R.I.P. BILL COLEMAN:

A lifelong Republican, Mr. Coleman was as comfortable in the boardrooms of powerful corporations — PepsiCo, IBM, Chase Manhattan Bank — as he was in the halls of government. He was the second African-American to serve in a White House cabinet, heading the Department of Transportation.

Mr. Coleman found success on the heels of a brilliant academic career, but he did so in the face of bigotry — what he called “the more subtle brand of Yankee racism” — from which his middle-class upbringing in Philadelphia did not shield him. In one episode, his high school disbanded its all-white swimming team rather than let him join it.

Those experiences would inform his efforts in three major civil rights cases before the United States Supreme Court.

In one, Mr. Coleman, recruited by Thurgood Marshall, was an author of the legal briefs that successfully pressed the court to outlaw segregation in public schools in Brown v. Board of Education in 1954.

Ten years later, he argued a case that led to a Supreme Court decision establishing the constitutionality of racially mixed sexual relations and cohabitation. And in 1982, he argued that segregated private schools should be barred from receiving federal tax exemptions. The court agreed.
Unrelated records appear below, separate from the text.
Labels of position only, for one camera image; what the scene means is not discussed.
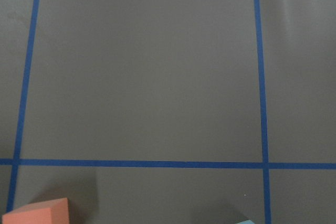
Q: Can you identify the far orange foam block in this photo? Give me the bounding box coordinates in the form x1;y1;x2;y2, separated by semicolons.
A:
2;198;70;224

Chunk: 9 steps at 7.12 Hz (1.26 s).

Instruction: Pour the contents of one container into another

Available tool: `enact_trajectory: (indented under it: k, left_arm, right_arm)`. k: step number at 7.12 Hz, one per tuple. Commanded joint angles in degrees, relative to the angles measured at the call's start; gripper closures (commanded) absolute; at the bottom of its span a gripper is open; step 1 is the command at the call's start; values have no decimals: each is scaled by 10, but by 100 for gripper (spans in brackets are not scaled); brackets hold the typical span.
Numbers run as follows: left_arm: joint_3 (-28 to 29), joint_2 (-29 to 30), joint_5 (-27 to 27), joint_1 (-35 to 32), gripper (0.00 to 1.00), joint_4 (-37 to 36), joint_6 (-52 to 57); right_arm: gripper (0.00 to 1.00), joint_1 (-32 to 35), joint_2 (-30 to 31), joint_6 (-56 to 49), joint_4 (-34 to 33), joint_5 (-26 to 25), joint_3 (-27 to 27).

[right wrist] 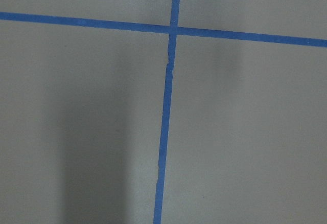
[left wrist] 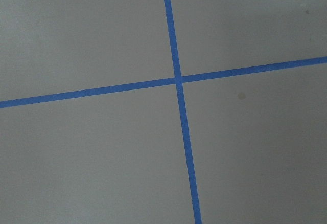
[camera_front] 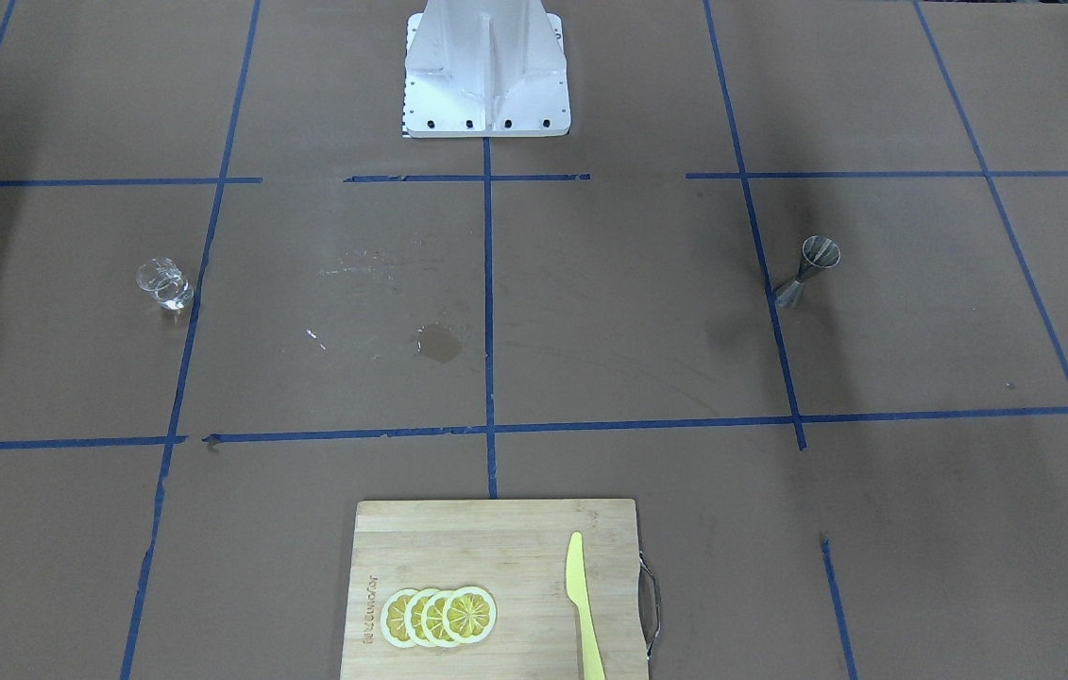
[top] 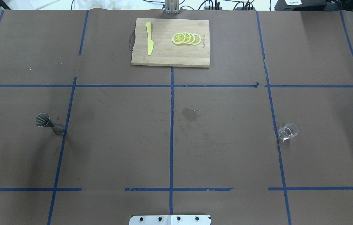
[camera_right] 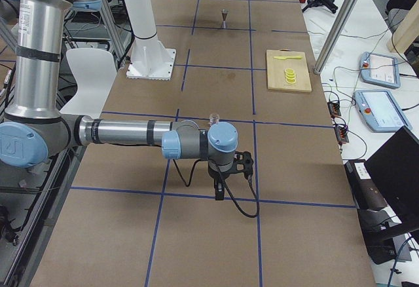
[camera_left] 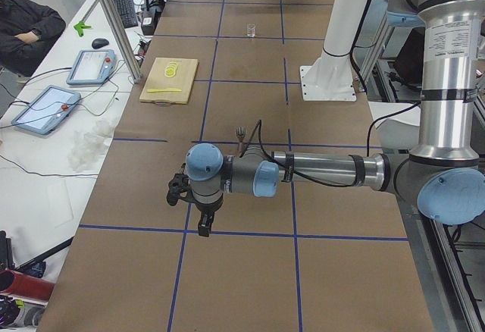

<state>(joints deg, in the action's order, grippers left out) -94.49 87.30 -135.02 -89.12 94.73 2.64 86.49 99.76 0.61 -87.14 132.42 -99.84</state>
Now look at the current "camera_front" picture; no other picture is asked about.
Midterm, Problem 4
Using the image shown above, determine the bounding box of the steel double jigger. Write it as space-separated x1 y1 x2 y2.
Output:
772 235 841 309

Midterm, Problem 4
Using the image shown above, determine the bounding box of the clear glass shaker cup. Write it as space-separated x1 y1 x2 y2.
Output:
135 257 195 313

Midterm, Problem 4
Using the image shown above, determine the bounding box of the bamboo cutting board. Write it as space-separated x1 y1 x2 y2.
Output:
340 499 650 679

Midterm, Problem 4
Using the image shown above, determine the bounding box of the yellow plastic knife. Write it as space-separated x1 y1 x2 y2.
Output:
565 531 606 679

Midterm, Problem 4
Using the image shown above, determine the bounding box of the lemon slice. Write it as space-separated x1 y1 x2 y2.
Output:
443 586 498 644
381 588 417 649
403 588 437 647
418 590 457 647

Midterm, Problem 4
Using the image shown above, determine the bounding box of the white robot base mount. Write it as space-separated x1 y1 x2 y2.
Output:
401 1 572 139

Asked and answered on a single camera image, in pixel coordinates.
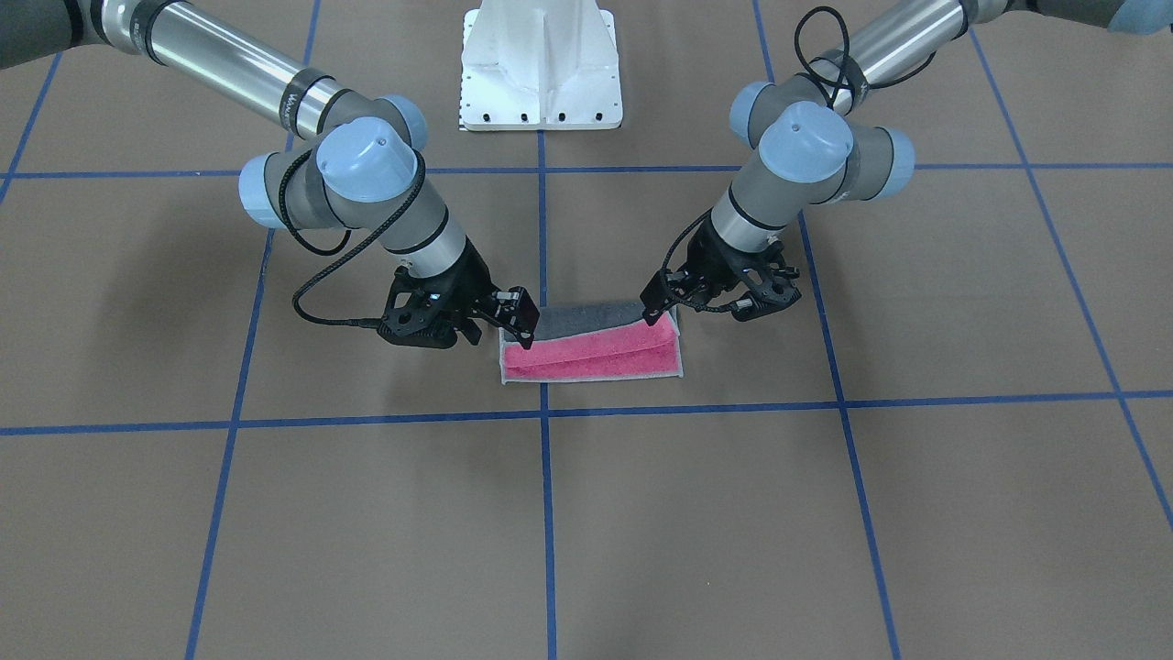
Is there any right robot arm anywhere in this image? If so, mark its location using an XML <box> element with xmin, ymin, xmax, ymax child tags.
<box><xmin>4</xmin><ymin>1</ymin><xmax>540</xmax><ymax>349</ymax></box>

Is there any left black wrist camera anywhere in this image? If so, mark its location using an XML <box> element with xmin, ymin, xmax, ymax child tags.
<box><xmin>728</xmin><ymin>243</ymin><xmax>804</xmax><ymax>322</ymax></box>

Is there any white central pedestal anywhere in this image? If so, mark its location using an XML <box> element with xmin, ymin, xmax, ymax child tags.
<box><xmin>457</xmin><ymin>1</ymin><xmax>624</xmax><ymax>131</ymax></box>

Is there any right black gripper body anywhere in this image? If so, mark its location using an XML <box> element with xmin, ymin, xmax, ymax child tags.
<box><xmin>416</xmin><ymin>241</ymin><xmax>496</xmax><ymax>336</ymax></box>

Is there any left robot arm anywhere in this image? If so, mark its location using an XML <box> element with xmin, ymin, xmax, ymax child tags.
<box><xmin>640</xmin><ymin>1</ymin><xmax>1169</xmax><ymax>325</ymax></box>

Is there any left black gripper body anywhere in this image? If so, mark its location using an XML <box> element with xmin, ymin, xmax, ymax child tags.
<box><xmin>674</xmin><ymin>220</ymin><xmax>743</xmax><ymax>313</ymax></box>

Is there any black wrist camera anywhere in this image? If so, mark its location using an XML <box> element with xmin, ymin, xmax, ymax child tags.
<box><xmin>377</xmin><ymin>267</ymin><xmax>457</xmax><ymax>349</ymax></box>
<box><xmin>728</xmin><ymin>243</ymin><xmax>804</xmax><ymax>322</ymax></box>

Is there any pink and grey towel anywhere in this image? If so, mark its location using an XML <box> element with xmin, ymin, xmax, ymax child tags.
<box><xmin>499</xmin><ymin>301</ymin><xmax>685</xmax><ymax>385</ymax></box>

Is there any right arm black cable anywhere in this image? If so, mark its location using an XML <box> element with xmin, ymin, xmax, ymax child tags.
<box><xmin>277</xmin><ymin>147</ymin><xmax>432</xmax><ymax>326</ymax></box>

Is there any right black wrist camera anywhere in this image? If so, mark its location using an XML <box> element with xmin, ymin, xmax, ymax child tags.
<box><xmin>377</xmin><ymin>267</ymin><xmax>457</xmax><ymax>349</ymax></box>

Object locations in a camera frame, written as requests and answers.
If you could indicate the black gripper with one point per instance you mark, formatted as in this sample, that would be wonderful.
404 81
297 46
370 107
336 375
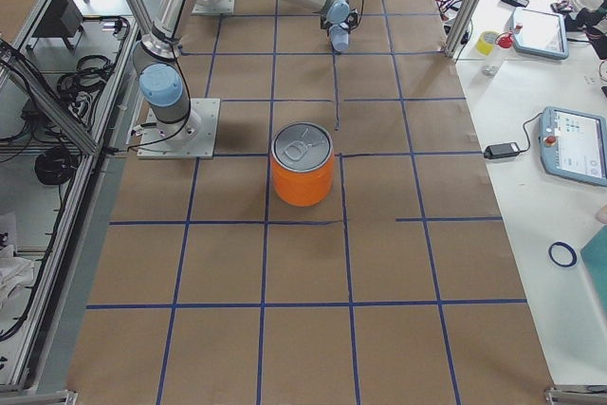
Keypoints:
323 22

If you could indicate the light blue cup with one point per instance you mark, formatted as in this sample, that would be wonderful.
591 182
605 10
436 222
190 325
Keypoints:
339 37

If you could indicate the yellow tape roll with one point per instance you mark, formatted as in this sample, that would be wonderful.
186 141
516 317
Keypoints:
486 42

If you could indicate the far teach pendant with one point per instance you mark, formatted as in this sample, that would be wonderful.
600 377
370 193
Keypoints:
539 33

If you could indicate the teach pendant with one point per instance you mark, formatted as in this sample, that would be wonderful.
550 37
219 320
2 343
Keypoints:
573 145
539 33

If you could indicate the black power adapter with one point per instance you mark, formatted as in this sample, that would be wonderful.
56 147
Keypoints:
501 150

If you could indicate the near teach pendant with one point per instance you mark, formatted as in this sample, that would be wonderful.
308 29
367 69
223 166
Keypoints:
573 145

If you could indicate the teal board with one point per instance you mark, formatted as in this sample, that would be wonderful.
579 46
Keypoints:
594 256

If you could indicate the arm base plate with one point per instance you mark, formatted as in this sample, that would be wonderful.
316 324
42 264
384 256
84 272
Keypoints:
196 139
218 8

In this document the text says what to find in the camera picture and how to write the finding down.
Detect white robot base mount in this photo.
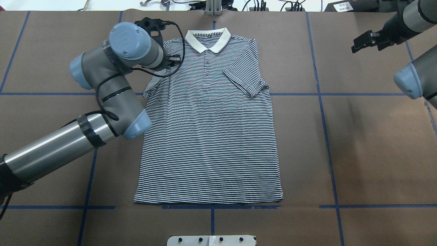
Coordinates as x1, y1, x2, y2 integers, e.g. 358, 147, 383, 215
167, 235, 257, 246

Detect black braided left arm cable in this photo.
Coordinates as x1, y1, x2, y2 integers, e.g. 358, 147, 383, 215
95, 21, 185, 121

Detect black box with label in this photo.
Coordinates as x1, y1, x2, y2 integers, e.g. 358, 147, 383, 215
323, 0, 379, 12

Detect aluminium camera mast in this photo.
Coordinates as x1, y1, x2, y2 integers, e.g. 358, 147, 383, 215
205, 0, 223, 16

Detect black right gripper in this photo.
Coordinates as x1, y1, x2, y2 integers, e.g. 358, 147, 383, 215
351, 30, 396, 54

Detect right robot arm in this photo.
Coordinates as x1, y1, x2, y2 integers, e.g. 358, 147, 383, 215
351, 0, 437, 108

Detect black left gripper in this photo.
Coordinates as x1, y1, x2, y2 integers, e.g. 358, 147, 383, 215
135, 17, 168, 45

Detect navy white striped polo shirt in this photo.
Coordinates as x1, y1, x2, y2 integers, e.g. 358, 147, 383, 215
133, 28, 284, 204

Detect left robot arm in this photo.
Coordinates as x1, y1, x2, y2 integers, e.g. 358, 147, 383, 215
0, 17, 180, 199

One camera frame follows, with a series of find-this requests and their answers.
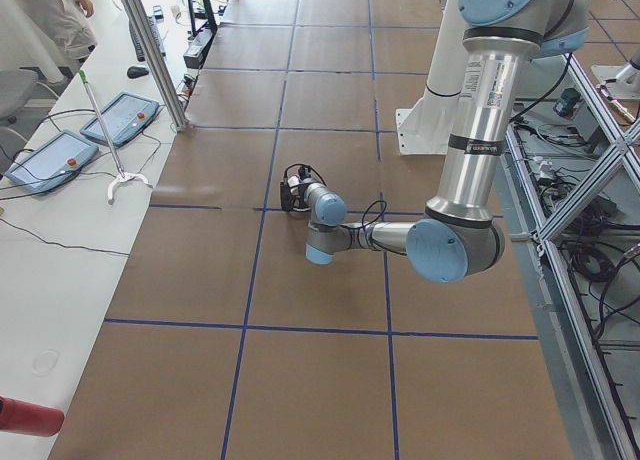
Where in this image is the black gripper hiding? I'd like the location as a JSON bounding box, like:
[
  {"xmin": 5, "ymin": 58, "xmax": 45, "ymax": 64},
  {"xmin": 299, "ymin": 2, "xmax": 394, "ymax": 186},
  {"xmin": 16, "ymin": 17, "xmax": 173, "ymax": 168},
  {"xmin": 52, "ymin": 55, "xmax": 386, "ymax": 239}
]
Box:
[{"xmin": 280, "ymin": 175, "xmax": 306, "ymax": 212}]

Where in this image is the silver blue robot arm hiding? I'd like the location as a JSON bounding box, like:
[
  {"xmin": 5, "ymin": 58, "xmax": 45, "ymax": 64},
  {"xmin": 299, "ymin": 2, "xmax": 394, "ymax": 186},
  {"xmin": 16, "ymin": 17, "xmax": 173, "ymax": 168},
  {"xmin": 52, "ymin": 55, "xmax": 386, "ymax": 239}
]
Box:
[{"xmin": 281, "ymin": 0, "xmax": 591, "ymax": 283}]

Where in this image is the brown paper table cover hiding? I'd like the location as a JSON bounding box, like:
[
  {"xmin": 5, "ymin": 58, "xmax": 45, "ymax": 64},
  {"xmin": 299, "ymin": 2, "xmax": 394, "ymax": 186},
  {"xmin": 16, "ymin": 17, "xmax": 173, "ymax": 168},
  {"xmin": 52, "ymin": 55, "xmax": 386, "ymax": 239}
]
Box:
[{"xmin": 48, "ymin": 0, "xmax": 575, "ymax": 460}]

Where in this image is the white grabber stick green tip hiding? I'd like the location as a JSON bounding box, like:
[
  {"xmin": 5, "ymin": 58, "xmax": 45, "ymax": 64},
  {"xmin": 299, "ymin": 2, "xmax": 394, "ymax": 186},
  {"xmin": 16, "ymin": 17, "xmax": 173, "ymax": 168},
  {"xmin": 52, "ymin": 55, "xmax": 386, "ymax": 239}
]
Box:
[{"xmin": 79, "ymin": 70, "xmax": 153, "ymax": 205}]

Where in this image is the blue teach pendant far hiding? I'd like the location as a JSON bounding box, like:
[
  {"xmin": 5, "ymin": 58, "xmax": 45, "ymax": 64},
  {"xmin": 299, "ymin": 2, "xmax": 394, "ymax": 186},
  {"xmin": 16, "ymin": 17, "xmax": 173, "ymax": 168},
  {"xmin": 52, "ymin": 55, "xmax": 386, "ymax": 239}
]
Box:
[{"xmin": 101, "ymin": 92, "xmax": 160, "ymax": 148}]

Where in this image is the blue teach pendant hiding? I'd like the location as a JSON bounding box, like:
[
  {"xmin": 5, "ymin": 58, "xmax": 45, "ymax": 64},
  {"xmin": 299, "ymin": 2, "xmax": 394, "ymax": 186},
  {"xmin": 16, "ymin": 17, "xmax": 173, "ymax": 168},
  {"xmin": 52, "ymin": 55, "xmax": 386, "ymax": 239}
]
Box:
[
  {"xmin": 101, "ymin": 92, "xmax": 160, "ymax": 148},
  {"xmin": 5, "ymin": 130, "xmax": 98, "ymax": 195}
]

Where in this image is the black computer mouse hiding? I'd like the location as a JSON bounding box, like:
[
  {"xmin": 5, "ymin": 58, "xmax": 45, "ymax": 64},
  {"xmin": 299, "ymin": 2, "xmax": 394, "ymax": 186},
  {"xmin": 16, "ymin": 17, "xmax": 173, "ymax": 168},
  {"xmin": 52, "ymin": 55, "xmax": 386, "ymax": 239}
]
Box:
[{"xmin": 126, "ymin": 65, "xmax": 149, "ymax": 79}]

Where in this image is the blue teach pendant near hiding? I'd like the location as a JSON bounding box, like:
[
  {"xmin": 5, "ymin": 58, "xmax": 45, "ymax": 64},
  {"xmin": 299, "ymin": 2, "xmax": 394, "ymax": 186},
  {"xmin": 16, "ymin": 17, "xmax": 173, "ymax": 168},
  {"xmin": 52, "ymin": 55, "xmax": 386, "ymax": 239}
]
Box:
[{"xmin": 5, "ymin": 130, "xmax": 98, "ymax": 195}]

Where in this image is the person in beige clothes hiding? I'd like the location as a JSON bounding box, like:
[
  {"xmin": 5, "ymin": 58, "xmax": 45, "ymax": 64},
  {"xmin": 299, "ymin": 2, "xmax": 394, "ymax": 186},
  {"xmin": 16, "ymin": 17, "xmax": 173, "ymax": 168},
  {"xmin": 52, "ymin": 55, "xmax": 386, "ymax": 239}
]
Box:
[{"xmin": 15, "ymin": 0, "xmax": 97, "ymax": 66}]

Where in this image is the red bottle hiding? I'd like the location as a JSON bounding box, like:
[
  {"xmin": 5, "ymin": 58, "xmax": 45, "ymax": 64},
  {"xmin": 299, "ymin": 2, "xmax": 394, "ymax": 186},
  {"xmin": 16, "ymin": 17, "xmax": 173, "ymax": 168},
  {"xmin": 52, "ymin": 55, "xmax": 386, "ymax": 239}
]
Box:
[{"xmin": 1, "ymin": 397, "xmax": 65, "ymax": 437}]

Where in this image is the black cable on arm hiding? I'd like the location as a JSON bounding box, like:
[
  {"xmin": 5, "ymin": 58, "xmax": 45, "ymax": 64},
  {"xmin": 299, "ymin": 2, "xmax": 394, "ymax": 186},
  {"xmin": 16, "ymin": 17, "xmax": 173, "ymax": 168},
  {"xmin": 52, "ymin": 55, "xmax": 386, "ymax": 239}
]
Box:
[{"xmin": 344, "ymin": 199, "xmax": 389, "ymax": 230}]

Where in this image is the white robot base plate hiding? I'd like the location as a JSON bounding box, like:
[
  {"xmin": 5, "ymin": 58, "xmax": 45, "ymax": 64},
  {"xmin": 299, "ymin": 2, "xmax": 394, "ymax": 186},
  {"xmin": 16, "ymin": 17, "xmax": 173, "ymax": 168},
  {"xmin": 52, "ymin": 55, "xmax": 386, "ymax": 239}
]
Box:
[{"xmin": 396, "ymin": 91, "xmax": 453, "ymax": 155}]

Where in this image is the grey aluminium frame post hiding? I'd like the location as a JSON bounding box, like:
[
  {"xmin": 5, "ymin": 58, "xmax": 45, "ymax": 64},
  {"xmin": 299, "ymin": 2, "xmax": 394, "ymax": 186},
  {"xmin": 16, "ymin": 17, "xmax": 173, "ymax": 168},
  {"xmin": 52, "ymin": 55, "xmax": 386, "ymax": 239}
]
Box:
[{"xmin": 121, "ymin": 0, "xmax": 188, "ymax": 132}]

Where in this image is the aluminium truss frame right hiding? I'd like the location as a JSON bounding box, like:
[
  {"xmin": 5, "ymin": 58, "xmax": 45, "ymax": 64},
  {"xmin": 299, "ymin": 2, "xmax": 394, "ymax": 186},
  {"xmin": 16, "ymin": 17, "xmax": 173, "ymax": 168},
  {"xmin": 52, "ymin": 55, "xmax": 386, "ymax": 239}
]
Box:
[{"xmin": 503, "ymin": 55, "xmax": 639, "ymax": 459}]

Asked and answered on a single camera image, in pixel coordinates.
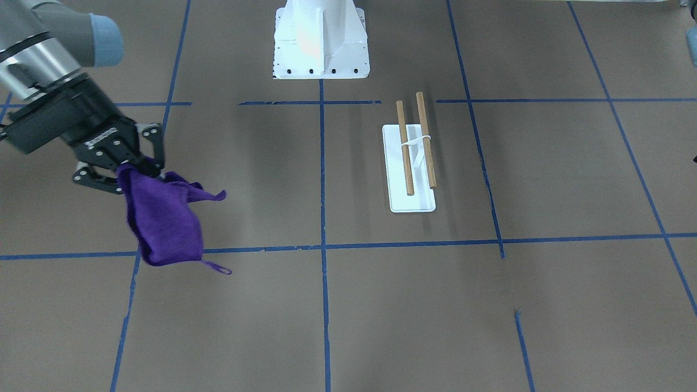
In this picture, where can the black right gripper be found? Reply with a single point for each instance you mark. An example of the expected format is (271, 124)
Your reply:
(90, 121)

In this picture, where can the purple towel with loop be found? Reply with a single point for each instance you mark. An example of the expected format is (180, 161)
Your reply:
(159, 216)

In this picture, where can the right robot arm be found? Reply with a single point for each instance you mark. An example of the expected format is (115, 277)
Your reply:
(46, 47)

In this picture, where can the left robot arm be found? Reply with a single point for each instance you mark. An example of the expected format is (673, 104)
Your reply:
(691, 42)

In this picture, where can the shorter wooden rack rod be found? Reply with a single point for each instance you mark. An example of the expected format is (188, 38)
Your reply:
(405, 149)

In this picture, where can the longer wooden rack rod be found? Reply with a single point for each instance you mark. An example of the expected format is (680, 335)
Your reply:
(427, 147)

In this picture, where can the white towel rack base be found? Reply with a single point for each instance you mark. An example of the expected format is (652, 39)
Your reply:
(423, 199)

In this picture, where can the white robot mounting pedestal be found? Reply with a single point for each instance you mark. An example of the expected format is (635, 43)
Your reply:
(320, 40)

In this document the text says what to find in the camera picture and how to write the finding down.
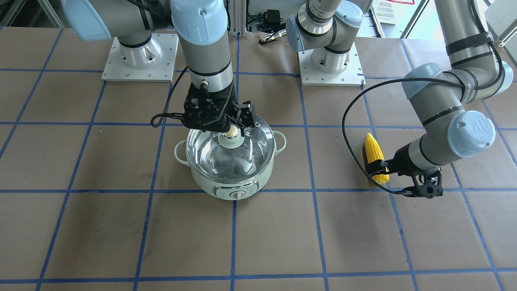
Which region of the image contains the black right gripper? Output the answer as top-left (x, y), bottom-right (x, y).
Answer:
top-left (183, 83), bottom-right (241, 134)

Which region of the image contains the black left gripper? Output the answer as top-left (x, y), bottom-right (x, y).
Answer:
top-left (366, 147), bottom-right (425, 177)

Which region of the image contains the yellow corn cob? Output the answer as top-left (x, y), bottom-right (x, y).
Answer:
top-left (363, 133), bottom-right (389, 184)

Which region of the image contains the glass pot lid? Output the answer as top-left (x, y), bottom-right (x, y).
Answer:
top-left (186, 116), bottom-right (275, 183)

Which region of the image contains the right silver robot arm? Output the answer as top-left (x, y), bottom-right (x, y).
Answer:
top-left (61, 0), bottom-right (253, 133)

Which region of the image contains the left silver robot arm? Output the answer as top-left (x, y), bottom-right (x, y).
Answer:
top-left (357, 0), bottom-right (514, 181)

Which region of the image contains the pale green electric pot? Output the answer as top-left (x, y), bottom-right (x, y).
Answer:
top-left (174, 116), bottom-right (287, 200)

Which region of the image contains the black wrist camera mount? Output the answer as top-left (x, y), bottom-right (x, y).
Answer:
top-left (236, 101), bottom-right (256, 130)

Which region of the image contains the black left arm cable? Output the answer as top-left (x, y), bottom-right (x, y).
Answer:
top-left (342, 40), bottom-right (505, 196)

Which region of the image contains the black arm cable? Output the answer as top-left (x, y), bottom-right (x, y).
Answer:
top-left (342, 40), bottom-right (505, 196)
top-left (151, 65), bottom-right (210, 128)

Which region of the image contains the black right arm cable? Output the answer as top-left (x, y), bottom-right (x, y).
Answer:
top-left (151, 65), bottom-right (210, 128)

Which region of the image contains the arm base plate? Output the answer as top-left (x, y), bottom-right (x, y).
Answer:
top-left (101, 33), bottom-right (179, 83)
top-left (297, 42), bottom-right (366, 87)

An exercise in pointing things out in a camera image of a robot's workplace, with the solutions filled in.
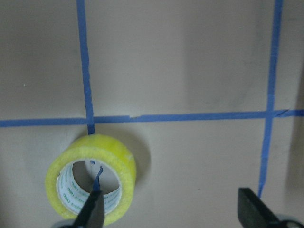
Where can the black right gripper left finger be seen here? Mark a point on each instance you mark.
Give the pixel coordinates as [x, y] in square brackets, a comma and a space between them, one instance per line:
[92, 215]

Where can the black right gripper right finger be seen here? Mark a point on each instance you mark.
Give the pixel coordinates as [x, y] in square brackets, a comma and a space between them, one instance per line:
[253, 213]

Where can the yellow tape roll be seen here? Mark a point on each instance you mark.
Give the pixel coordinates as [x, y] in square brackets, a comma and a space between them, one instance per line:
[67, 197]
Coleman is well-played by Jeffrey Wright in the under-appreciated docudrama on Brown, Separate But Equal. I show that in class sometimes, despite the time it consumes, because it’s that rarity, a legal movie that accurately describes the law, and legal strategizing. The casting of Sidney Poitier as Thurgood Marshall is its biggest departure from reality: When it came out, I talked to my old lawprof Charlie Black on the phone, who complained “They got Sidney Poitier to play Thurgood, and then they found some SOB that looks just like me!”